AI agents perform tasks based on their roles
- The orchestration agent is the planner. Through reasoning and reflection, it figures out what needs to happen, breaks the goal into smaller tasks, and decides which agents should do what based on their roles. It also keeps checking if things are working—and adjusts the plan if needed.
- Worker agents take action. They each have tools they know how to use. When given a task, a worker agent chooses the right tool and does the job. Then it reports the outcomes back to the orchestration agent, which may adjust its plan, reassign tasks, or contact the human user.
- The communicator agent talks to humans. It explains what the system is doing and asks for input if needed. It also sends the user's responses back to the orchestration agent to help it plan the next steps.
It's a team effort until the job is complete
This process repeats—planning, doing, checking, and communicating—until the workflow goal is reached. If the AI gets stuck or needs help, it can ask the human for input before continuing.
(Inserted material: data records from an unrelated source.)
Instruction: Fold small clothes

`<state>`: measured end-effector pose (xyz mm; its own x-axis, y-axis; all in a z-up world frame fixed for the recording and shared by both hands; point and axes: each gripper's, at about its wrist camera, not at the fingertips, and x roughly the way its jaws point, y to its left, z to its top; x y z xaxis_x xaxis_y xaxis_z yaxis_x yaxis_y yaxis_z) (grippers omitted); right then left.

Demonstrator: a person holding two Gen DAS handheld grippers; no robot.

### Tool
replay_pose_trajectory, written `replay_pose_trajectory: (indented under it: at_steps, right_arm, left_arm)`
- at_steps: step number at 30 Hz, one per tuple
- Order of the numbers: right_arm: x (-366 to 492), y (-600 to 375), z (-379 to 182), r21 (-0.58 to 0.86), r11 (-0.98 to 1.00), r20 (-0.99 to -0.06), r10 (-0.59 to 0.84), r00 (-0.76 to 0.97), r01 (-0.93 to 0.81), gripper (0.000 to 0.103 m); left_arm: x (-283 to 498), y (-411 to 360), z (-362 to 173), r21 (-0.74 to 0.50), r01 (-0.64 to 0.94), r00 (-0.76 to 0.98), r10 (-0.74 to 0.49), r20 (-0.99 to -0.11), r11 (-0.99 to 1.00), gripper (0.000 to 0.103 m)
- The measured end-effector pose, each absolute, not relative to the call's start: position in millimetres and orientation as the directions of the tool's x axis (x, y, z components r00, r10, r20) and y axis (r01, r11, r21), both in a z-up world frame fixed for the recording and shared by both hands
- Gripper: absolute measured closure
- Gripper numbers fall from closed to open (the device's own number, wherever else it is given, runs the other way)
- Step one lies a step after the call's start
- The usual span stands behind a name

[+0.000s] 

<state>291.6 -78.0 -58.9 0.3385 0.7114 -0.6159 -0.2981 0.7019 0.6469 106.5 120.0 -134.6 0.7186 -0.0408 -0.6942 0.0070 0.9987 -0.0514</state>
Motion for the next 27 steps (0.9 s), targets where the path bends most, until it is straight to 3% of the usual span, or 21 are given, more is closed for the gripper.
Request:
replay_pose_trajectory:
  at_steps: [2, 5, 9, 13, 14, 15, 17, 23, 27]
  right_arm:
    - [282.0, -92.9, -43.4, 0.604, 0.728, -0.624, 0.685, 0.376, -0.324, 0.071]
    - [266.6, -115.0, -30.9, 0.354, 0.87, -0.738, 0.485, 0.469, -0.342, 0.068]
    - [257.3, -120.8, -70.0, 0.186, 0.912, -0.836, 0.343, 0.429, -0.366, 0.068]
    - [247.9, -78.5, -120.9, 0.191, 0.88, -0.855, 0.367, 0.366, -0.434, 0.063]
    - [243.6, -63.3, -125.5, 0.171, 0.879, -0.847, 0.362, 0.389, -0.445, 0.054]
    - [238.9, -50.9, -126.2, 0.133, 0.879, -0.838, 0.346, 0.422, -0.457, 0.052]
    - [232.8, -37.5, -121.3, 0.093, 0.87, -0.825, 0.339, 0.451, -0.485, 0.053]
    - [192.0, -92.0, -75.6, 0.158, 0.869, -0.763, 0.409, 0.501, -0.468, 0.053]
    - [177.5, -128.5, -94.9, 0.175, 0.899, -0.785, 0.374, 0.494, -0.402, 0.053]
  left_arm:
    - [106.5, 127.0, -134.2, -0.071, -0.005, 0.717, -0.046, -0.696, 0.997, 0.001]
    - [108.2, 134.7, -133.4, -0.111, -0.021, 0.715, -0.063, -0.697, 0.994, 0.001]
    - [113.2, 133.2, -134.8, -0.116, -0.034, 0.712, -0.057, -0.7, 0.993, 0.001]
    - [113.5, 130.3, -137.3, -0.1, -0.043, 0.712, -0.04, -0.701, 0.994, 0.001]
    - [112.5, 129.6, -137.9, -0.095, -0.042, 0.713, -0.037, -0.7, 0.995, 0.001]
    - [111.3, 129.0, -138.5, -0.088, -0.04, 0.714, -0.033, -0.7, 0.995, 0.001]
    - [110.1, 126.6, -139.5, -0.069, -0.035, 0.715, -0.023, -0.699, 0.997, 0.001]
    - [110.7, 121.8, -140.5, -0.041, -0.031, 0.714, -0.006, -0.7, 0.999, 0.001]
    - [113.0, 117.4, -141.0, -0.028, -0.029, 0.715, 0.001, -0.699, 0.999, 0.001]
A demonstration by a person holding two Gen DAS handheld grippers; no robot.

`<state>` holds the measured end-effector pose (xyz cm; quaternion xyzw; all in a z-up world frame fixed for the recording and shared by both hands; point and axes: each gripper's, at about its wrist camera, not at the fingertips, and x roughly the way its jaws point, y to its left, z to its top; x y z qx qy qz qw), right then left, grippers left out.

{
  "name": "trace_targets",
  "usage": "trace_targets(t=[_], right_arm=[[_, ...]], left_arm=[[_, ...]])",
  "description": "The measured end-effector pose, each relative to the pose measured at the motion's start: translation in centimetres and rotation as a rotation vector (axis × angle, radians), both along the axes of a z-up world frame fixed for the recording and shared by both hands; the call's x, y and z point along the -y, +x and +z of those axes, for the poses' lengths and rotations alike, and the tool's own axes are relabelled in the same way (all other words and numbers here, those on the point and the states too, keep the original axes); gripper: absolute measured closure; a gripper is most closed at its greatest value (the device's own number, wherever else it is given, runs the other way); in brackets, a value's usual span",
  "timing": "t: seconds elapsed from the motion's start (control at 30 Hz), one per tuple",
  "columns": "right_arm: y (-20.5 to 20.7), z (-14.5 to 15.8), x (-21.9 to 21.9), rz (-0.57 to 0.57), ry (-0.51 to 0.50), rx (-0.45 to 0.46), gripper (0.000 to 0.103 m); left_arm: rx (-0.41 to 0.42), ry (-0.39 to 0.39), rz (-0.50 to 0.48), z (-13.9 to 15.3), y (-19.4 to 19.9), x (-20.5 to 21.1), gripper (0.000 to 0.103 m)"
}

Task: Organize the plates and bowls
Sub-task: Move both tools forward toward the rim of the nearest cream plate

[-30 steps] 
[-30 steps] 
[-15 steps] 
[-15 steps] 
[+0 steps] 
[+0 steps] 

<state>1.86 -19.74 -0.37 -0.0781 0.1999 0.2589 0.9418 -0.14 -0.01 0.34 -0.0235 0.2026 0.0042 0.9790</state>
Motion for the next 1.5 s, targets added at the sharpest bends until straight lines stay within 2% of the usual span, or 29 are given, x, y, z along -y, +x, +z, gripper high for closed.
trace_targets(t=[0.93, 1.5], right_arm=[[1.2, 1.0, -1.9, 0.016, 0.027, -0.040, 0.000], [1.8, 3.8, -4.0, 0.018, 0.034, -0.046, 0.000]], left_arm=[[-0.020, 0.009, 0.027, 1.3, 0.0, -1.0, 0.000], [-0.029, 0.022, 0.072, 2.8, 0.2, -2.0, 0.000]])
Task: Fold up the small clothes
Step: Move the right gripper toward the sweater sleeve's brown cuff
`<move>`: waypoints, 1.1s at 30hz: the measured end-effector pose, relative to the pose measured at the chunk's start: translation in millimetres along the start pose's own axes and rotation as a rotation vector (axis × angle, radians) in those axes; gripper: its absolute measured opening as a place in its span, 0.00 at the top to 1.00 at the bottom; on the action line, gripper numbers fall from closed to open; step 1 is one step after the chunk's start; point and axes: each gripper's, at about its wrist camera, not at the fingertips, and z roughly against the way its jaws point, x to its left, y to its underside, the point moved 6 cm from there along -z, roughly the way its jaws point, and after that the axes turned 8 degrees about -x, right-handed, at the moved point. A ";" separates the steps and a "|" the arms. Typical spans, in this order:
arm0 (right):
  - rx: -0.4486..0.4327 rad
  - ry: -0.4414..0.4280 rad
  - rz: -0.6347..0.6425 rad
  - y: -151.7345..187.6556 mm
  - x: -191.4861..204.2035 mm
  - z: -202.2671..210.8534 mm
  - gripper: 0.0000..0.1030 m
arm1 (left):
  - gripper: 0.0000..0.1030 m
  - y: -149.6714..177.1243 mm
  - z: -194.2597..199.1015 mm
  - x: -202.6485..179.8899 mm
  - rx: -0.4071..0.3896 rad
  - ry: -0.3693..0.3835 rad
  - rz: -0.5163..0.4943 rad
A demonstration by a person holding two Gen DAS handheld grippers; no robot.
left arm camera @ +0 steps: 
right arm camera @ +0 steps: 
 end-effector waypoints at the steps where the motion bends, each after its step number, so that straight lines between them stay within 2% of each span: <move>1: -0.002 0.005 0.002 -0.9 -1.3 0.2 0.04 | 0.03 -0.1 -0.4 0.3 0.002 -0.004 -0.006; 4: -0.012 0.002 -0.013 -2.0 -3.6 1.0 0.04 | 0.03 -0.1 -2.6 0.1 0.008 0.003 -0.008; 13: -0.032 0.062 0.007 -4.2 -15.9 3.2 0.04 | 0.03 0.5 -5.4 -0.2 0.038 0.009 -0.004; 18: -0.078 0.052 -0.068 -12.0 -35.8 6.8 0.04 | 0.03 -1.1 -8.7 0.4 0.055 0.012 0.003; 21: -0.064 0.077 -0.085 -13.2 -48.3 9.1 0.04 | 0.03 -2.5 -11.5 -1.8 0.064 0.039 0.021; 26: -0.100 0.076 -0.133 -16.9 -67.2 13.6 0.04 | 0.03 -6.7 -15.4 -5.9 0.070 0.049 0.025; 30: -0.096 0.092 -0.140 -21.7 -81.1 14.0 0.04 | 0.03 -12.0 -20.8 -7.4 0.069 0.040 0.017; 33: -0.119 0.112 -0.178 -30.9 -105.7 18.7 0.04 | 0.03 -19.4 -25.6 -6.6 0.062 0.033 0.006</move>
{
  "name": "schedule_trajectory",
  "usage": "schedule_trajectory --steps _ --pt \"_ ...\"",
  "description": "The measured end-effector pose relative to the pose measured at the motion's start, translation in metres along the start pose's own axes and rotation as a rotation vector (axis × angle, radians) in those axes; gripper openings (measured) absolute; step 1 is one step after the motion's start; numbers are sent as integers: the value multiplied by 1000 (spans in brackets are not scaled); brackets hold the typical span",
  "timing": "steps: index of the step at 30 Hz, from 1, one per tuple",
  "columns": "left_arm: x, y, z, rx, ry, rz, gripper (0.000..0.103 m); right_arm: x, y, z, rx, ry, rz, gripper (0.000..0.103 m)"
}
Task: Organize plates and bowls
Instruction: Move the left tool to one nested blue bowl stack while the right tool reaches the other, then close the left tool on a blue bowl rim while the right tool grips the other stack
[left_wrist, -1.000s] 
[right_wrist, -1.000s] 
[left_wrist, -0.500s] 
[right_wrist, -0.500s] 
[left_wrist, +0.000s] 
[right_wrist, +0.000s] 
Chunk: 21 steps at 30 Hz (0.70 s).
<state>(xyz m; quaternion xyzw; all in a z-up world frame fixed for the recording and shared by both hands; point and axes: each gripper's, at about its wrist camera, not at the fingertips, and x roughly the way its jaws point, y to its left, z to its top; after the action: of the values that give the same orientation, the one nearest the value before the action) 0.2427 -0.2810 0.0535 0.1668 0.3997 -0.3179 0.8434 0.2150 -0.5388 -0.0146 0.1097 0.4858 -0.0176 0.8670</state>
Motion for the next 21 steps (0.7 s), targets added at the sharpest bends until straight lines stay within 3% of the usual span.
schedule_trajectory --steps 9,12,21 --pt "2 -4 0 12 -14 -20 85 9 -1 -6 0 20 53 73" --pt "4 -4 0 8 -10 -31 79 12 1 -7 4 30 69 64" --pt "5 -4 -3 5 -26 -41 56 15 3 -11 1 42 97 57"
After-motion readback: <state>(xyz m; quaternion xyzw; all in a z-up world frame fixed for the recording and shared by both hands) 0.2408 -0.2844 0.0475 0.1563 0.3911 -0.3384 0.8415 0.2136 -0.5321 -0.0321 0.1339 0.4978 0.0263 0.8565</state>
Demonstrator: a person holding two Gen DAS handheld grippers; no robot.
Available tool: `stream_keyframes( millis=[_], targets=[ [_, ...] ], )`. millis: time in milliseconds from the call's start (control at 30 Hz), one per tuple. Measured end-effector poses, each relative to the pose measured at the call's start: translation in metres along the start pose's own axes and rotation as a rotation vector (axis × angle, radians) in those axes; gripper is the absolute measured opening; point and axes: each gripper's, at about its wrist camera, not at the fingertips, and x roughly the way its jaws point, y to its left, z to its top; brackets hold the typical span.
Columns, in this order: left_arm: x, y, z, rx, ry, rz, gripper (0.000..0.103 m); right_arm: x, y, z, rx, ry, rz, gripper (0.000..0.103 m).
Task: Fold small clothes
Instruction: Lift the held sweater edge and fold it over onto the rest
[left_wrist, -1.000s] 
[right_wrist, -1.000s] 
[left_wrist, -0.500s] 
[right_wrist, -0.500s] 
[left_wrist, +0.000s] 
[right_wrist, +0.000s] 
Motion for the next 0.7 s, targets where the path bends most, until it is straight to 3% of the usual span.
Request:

AI agents in ServiceNow work like a smart team: they follow human direction, talk to each other, and adjust as they go. That’s what makes them powerful and helpful for building better experiences.
When to use AI agents
Agentic AI works best for complex, unpredictable scenarios where context matters, information is inconsistent, and users need adaptive guidance rather than rigid automation.
Common use cases
- Dynamic workflow optimization: AI analyzes, adjusts, and improves operations in real time. Examples include IT load balancing and supply chain adjustments.
- Self-improving systems: AI learns from past actions to optimize outcomes. Examples include refining marketing campaigns or adjusting pricing dynamically.
- IT incident management: AI detects system failures, suggests fixes, and executes recovery plans autonomously or with human oversight.
- Fraud detection & prevention: AI not only flags fraud but also blocks suspicious transactions automatically while escalating edge cases to humans.
- Personalized AI assistants: AI coordinates cross-team workflows, making decisions on behalf of users while keeping them informed.
When to avoid
For structured tasks, like those involving predictable automation, low complexity, or high-volume processes, agentic AI may not be the best approach. Traditional AI fits well with straightforward, more deterministic tasks. Here are a few use cases better suited for traditional AI:
- Data analysis and reporting: AI provides insights, like dashboards, anomaly detection, but doesn’t act.
- Recommendation systems: AI suggests options, like product recommendations or hiring matches, but a human decides.
- Pattern recognition: AI classifies emails as spam or detects fraudulent transactions but doesn’t intervene.
- Routine automation: AI automates repetitive, well-defined tasks like data entry or chatbot responses.
Key concepts
Understanding these concepts will help you as you build AI agents and agentic workflows in AI Agent Studio.
AI agents
Systems that can perceive their environment, collect data, and use that data to perform self-determined actions achieve predetermined goals defined by a human
Tools
Provide agents with the ability to complete a task or take action. Tools can incluse flows, flow actions, skills, scripts, and more.
Agentic workflow
An outcome or goal achieved through a particular grouping of AI agents, each contributing specific capabilities to collectively fulfill the objective.
Triggers
Conditions that kick off agentic activity.